Monday, Sep. 16, 1974

School Forecast: Unseasonably Mild

The back-to-school season began last week in an atmosphere of unwonted tranquillity. This year, in contrast to previous Septembers, early prospects were for relatively little turmoil from teacher strikes and demonstrations. In fact, school officials in most parts of the country were hopeful that the unusual calm in the nation's classrooms would prove to be long-lasting.

There were and will be some noisy exceptions, of course. In Boston, antibusing forces prepared to greet this week's school opening with massive demonstrations. The protests were aimed at a court-ordered plan to transfer 45,000 children to schools in other parts of the city in an effort to achieve racial integration. Elsewhere, there were scattered disruptions. In rural Plaistow, N.H., teachers seeking higher salaries and greater control over curriculums continued a seven-month strike--longest in the nation's history--by picketing opening-day classes at the local Timberlane High School. In Racine, Wis., School Superintendent C. Richard Nelson closed the city's 47 public schools two days after opening because teachers had decided to underline their contract demands by refusing to perform administrative duties.

Some 126,000 Michigan students stayed home because of strikes in 16 school systems; still, that scarcely compared with last year, when walkouts closed down 34 Michigan school systems, extending summer vacations for 650,000 students in Detroit alone.

In contrast with previous years, most teachers around the country seemed eager to sign their contracts and get back to their blackboards, despite pay increases that in some cases seemed positively paltry when measured against current inflation rates. Boston teachers last week accepted a raise of just 5.5% (to $9,415), and teachers at one school in the Detroit suburb of Southgate settled for a mere 4%.

Such settlements seemed to bear out the prediction of New York City Teacher Leader Albert Shanker that "the number of strikes will be small this year." Explains Shanker, who won the presidency of the 425,000-member American Federation of Teachers in a union election last month: "There is a general state of depression in which teachers are also caught. In this situation, they are willing to settle for less."

Indeed, the main struggle in U.S.

public education is likely to shift from the jousting of recent years between teachers and local school boards to a less visible fight for control of the nation's battling teacher unions. The prime contender is Shanker, who at 45 already has his hands on several levers of power in U.S. education. Besides the A.F.T., which is the second largest U.S. teachers' organization after the 1.5 million-member National Education Association, he heads New York City's United Federation of Teachers, whose showdowns with local officials over salaries and a school decentralization plan made Shanker's militant reputation in the late 1960s. He is also executive vice president of the New York State United Teachers (200,000 members) and a vice president of the AFL-CIO, with which the A.F.T. is affiliated.

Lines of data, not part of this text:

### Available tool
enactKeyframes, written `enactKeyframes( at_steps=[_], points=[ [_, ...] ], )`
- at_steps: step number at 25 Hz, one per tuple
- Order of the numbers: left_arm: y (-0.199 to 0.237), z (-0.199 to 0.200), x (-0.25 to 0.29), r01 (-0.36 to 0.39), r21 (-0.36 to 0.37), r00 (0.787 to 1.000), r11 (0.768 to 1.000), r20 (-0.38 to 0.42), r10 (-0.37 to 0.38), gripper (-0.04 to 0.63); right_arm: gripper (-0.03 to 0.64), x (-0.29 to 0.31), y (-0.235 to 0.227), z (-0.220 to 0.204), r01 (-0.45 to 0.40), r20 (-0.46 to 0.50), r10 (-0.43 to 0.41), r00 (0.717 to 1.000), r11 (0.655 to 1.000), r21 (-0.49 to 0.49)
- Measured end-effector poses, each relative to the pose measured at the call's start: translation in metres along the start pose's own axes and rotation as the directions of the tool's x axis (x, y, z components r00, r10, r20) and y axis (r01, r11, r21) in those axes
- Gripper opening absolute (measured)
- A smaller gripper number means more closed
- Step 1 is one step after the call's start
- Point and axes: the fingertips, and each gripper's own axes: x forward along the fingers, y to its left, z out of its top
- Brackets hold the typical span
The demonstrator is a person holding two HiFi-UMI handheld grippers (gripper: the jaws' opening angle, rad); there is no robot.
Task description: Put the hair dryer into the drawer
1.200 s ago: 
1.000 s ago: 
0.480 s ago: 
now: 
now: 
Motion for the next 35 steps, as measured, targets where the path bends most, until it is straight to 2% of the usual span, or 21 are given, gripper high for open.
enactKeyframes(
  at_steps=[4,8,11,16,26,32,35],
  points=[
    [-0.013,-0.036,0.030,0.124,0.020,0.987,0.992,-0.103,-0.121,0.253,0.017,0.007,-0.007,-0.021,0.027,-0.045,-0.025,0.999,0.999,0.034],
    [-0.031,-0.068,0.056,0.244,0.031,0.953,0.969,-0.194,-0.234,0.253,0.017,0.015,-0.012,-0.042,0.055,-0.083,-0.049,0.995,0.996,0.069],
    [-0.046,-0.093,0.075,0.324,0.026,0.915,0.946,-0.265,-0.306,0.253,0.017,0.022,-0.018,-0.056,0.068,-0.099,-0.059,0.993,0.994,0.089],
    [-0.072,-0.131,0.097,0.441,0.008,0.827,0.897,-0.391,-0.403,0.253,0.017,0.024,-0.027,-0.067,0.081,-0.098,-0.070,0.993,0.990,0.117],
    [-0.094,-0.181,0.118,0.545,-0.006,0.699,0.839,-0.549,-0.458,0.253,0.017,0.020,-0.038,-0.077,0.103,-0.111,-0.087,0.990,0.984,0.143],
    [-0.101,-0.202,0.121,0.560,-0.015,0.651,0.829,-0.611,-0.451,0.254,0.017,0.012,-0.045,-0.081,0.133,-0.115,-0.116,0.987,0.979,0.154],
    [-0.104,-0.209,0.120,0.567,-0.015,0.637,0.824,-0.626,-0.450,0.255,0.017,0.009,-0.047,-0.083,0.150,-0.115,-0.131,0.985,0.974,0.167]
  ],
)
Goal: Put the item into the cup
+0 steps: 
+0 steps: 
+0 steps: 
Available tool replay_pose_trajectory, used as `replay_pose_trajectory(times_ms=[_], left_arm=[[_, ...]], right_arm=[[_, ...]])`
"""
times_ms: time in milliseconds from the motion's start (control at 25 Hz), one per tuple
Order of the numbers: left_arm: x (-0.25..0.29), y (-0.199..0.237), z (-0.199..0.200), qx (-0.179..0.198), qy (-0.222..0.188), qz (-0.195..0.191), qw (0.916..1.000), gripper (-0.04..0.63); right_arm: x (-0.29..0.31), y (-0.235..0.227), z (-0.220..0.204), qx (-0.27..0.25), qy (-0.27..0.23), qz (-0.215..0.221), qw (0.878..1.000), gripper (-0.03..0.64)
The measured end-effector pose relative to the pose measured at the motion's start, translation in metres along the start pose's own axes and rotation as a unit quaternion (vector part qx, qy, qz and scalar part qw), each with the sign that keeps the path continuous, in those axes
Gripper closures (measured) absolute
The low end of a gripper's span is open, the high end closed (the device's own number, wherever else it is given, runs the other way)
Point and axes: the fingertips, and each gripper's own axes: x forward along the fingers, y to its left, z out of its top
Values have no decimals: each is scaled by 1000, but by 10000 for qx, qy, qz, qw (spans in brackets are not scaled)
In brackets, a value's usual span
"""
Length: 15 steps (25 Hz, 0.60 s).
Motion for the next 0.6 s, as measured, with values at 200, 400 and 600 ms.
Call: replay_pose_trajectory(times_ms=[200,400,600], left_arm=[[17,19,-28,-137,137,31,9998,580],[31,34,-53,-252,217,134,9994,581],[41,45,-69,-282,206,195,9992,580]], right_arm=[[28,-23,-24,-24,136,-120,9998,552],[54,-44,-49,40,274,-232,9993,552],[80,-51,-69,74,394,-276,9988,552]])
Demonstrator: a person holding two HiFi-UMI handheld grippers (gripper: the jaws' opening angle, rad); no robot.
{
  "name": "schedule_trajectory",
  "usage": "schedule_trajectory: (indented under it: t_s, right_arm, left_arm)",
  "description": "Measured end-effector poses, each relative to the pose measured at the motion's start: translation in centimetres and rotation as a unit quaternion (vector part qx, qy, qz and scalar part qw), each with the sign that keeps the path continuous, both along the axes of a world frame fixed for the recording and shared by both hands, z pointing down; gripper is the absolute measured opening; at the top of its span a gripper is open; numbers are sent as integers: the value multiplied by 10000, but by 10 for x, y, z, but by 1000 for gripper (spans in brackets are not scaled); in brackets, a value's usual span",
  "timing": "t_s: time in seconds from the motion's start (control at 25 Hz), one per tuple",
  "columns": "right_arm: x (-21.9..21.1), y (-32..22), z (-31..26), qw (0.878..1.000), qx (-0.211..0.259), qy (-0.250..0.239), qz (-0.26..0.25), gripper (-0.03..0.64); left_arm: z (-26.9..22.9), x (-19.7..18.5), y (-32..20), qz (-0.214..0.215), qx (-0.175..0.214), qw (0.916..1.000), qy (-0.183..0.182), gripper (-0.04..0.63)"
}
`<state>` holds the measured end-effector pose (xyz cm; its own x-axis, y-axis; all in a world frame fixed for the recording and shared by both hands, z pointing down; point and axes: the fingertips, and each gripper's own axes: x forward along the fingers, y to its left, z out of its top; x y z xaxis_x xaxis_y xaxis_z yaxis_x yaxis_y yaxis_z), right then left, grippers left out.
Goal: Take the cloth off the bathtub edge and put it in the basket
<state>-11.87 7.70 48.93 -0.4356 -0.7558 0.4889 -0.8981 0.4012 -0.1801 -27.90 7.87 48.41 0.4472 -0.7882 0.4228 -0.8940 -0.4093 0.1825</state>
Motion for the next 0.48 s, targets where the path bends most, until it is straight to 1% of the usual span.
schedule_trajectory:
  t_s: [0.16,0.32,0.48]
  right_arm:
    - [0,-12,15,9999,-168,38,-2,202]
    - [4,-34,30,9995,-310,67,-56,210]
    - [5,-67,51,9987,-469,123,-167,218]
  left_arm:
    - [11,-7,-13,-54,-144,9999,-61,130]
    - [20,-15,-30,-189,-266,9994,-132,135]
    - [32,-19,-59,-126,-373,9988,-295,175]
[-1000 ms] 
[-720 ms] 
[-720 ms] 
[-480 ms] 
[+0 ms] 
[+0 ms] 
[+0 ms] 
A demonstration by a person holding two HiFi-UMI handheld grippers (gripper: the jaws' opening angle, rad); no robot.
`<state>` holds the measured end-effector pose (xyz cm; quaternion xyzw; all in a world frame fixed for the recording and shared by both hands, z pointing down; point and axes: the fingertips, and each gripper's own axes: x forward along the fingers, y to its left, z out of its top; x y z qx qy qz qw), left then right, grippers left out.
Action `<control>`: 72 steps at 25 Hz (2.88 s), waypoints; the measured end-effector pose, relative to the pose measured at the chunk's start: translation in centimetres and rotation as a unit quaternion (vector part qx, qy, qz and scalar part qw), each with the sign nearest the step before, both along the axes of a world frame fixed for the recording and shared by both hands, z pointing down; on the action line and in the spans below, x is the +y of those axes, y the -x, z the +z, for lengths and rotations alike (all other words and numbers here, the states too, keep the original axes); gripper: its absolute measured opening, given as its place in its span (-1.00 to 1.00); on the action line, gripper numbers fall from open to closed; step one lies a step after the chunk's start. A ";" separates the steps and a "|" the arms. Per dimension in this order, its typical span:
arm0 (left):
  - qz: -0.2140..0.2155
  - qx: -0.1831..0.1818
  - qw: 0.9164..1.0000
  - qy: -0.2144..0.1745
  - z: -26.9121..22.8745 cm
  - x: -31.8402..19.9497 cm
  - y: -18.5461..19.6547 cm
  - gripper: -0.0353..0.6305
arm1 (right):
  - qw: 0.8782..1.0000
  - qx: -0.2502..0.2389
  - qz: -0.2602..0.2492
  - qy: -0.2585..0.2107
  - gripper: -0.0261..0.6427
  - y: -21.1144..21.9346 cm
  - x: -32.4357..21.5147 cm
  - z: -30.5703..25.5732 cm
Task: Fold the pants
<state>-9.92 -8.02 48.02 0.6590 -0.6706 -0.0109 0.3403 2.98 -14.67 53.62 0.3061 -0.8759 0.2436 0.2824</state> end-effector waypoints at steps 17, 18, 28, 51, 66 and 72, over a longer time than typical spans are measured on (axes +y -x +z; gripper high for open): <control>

Major Force. Shanker's immediate goal is to double the A.F.T.'s membership. He also wants to merge his union and the broader-based National Education Association--a possibility that does not interest N.E.A. officials, who consider him "power hungry." Shanker also talks enthusiastically about organizing all of the U.S.'s 3.5 million educational workers, only 50% of whom now belong to any national union.

"Teachers could be a major force for social progress in this country if they were organized," Shanker complains.

"Yet they are powerless. They have never been consulted by a President on any major issue. Four days after Ford became President, who did he meet with?

It was [AFL-CIO President George] Meany. He represents the largest bloc of organized workers in the country --and if we want a voice, we have to speak in a big one." Shanker clearly hopes to be that big voice.